By Daniel Richardson

Is solar power an economically viable option for poultry farms? Research is under way in Laurel to answer this question. Allen Family Foods' CEO Charles C. Allen has opened up one of the company's chicken houses to a team of researchers who will determine the economic impact on farmers of using solar energy to power heat, air conditioning and lights. Over the next three years, University of Delaware researchers will monitor the farm and record data. Government officials and representatives of the University of Delaware, local environmental agencies and the poultry industry gathered in the pouring rain at the farm for a ribbon cutting on Wednesday, April 4. Speakers, including UD president David Roselle, Gov. Ruth Ann Minner, U.S. Sen. Thomas Carper and Allen, all said that they are behind this effort. Minner noted that "this is a tremendous opportunity...clearly something our state cannot afford to miss out on." The cost of energy has been on the rise for the past 12 months in Delaware. According to Carper, Delaware consumes the most amount of energy during the summer months when the tourists arrive and the air conditioning units are used. The rising energy costs affect farmers and consumers in a big way. Chicken houses require precise temperatures, ventilation and lights for birds. Poultry farmers foot the energy bills and rising energy costs mean higher consumer costs. Since Delaware's largest industry is agriculture, the state has an interest in advancing agricultural technology. The entire cost of the solar energy project at the Portsville Road farm is $500,000, but the Delaware Green Energy Program will give a $250,000 rebate to the project. The true cost of a solar facility would be less because part of the money for this project was spent on the research and monitoring equipment.

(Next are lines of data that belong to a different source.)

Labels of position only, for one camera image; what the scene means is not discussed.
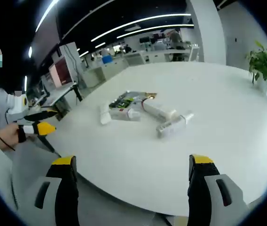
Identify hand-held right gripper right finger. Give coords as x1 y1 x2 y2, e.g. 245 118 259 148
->
187 154 251 226

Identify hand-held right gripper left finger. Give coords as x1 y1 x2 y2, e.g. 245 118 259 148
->
25 155 79 226

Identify red-collared white skincare bottle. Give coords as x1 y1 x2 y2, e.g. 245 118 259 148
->
99 103 112 126

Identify small red-label skincare bottle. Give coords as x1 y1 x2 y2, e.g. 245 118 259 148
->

Other incentives for building a solar facility include federal and state tax credits, renewable energy grants from the U.S. Department of Agriculture and the ability to earn Green Credits. These credits represent the environmental benefit of using renewable energy instead of fossil fuels. The credits can be sold to businesses or individuals who wish to support the use of clean energy. Although the project is mainly about determining the economic viability of solar facilities on the poultry farms, the environmental impact was not lost on the speakers. Delaware Department of Natural Resources and Environmental Control Secretary John Hughes commented that "this operation takes the place of 101 mature trees." Trees need carbon dioxide and help to reduce the amount of it in the atmosphere. This is beneficial to the environment because carbon dioxide is a greenhouse gas. Scientists say that excess greenhouse gases in the atmosphere are causing climate change. This is the first solar powered chicken house in the nation and the state of Delaware is helping to move the agriculture industry in the direction of a more environmentally friendly, renewable type of energy to run its operations. "This is the right thing to do and I'm glad to be here today," said Hughes. Those participating in the project are Allen Family Foods Inc., the University of Delaware, General Electric, WorldWater and Power Corp., DNREC and the State Department of Agriculture. Power Corp. is responsible for most of the machinery behind the project. The solar facility, known as a photovoltaic system, will generate energy for the chicken house and store excess energy in a battery. The stored surplus will either be used for the facility at a later time or sold to Delmarva Power. Any additional energy needed on the farm will be provided by Delmarva Power. As well as examining the cost of the project, the researchers will test the state by determining how long it takes to get rebates and tax credits from the Delaware Green Energy Fund. Allen had a message for others in the poultry industry. "Please realize this project is for you," he said.